# Change in binomial proportion confidence interval

I'm having trouble calculating 95% confidence intervals for a change in binomial proportion. For example, in group $A$, there are $4$ successes out of $n =20$. In group $B$, there are $12$ successes out of $n =20$. I am able to calculate the CIs for the proportions separately in R using:

binom.test(4,20,(1/2),alternative="two.sided")
binom.test(12,20,(1/2),alternative="two.sided")


However, I'm interested in the change in proportion for these two groups, group $A = 0.2$ and group $B = 0.6$ with the change in proportion being $0.4$. What I'm really lost on is how to calculate the CIs for this change ($0.4$)?
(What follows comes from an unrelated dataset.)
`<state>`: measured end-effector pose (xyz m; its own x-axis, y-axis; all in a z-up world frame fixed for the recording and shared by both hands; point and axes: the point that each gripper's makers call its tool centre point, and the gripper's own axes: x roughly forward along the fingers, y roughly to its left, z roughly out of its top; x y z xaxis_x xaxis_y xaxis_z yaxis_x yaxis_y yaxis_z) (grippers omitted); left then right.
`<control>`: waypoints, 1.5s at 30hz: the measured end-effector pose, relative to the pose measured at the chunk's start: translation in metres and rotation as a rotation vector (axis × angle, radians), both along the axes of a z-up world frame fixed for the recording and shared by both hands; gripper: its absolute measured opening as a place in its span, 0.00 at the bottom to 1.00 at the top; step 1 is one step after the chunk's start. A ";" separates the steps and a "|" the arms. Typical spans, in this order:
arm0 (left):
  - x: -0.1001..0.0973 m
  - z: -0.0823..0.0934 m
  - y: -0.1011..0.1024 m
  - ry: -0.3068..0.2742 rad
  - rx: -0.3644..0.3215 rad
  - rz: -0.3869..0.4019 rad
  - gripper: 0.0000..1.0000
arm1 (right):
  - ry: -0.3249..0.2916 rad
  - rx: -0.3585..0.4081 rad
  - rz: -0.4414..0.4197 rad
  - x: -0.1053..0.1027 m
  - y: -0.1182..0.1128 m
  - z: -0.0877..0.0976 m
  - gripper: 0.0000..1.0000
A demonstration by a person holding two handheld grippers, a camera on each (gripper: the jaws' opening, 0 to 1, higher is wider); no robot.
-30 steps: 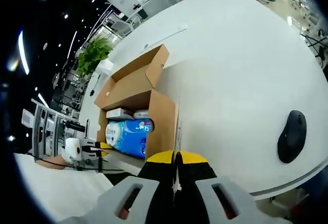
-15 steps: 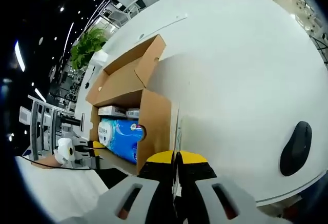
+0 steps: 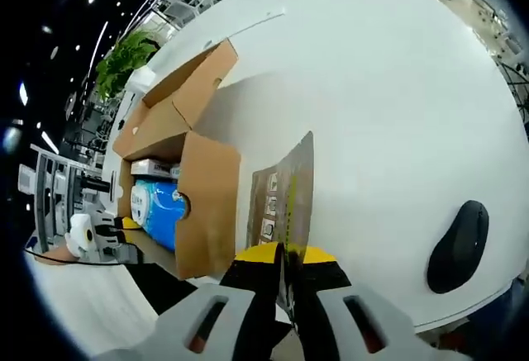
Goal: Operate the shoe box by opening the lid, removing the specified soft item, and placing it in the target area until the item is outside and the box remains undamaged.
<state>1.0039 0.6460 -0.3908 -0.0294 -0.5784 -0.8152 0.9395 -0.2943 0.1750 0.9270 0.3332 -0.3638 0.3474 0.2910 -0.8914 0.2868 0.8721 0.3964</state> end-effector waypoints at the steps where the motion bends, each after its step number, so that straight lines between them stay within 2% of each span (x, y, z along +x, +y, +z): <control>1: 0.000 0.000 0.000 0.000 0.000 0.000 0.04 | 0.001 0.001 -0.003 0.000 0.000 0.000 0.02; 3: 0.000 0.000 0.000 0.001 0.001 0.000 0.04 | 0.001 0.000 -0.005 0.000 -0.001 -0.001 0.02; 4: 0.000 0.000 0.000 0.002 0.005 -0.001 0.04 | 0.011 -0.034 0.007 -0.001 -0.005 -0.005 0.02; 7: 0.000 0.000 0.000 0.001 0.008 -0.002 0.04 | 0.006 -0.072 0.045 0.001 -0.010 -0.009 0.03; 12: -0.001 0.001 0.000 0.003 0.014 -0.005 0.04 | 0.027 -0.098 0.047 -0.003 -0.018 -0.021 0.06; 21: -0.001 0.002 0.000 0.004 0.020 -0.003 0.04 | 0.028 -0.128 0.068 -0.002 -0.024 -0.032 0.09; 36: -0.001 0.001 0.000 0.003 0.022 -0.002 0.04 | 0.028 -0.193 0.115 -0.001 -0.035 -0.041 0.18; 40: -0.001 0.001 0.000 0.005 0.022 -0.001 0.04 | 0.046 -0.196 0.088 -0.005 -0.036 -0.043 0.20; 43: -0.001 0.001 0.000 0.003 0.021 -0.001 0.04 | 0.040 -0.210 0.094 -0.008 -0.036 -0.045 0.25; 45: -0.001 0.001 0.000 0.002 0.020 -0.001 0.04 | 0.028 -0.261 0.107 -0.010 -0.043 -0.044 0.32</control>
<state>1.0028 0.6460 -0.3897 -0.0322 -0.5617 -0.8267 0.9396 -0.2991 0.1667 0.9172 0.2898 -0.4078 0.3011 0.0844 -0.9498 0.1951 0.9695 0.1480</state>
The function prop.test in R calculates the confidence interval for the difference of proprotions if two proportions are entered. Use it in the following way prop.test(x=c(12, 4), n=c(20, 20), alternative="two.sided", conf.level=0.95). The 95%-confidence interval for the difference in your case is $(0.073, 0.727)$.

EDIT

You could also do a permutation test with the package exactRankTests in R. The code is:

library(exactRankTests)

groupB <- c(rep(1, 12), rep(0, 8))
groupA <- c(rep(1, 4), rep(0, 16))

perm.test(groupB, groupA, exact=TRUE, conf.int=TRUE)


The confidence interval based on the permutation test is $(0.1, 0.7)$.